What you are asked to do >> Copy, from the listing, every line in which the string "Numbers" is present.
● ● ● ● ● ● ●
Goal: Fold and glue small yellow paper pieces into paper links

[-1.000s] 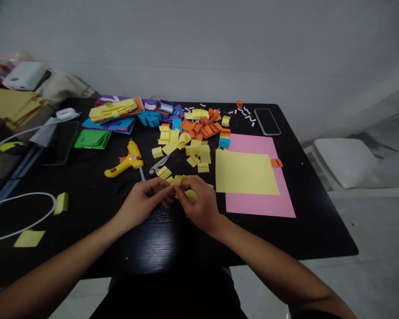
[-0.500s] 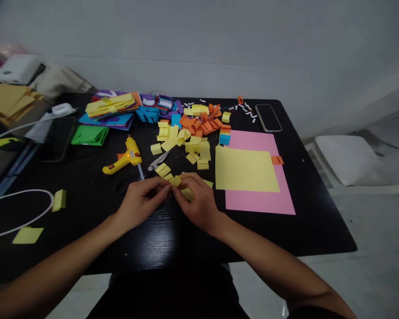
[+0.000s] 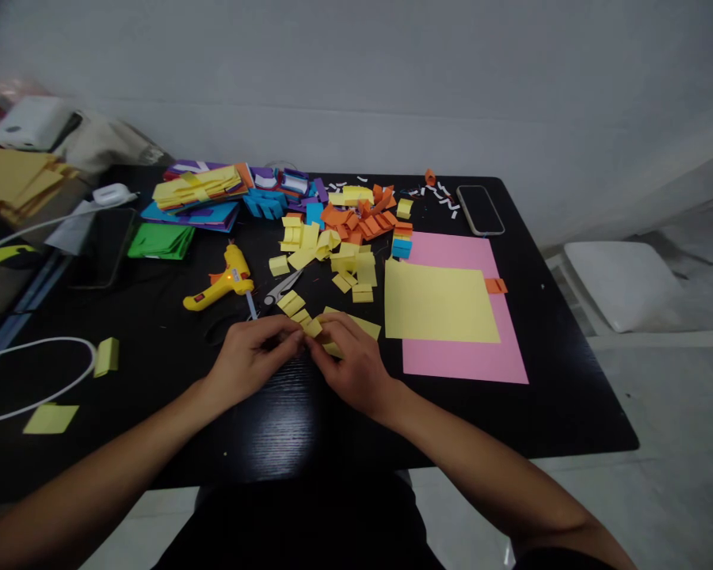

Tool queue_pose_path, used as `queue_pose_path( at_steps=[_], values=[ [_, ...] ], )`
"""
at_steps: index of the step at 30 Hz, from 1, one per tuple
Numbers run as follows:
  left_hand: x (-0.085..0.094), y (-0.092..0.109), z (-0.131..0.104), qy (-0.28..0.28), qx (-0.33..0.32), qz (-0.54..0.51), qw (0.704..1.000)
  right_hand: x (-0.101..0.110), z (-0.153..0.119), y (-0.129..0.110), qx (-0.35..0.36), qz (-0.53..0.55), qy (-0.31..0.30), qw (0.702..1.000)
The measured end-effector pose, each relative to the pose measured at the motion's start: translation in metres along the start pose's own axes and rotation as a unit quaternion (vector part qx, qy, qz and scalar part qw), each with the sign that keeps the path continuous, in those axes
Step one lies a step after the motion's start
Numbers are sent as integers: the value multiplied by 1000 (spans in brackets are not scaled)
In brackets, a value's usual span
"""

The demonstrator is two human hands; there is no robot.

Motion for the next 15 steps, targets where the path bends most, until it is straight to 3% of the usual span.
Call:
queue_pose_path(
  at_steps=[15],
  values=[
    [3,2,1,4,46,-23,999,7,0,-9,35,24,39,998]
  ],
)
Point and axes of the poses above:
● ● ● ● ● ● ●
Answer to the exercise >>
Numbers run as follows:
Numbers are sent as integers: the value multiplied by 1000 (spans in brackets are not scaled)

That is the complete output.